* **Directions for this task**: Each line below from the one containing "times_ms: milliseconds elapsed" through the one containing "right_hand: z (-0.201" is to be given again exactly, and no line outside that span.

------------------------------------------------------------

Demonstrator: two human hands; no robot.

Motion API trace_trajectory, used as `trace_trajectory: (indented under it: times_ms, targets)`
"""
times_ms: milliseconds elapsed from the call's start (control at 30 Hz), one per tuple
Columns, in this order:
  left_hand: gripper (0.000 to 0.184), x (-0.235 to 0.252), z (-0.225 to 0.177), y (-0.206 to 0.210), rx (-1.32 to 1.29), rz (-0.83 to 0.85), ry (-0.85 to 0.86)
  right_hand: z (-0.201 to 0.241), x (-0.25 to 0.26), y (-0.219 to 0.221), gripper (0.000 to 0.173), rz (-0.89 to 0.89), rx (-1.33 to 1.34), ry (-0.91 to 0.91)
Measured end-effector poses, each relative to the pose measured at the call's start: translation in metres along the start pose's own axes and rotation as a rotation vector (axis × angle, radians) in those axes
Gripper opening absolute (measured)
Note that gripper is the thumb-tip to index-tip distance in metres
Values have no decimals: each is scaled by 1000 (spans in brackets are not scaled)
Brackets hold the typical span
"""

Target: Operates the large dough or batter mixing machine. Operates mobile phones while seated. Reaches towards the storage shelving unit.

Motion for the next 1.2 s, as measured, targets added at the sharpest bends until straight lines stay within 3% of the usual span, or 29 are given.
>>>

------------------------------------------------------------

* **Output of the exercise**:
times_ms: milliseconds elapsed from the call's start (control at 30 Hz), one per tuple
Columns, in this order:
  left_hand: gripper (0.000 to 0.184), x (-0.235 to 0.252), z (-0.225 to 0.177), y (-0.206 to 0.210), rx (-1.32 to 1.29), rz (-0.83 to 0.85), ry (-0.85 to 0.86)
  right_hand: z (-0.201 to 0.241), x (-0.25 to 0.26), y (-0.219 to 0.221), gripper (0.000 to 0.173), rz (-0.89 to 0.89), rx (-1.33 to 1.34), ry (-0.91 to 0.91)

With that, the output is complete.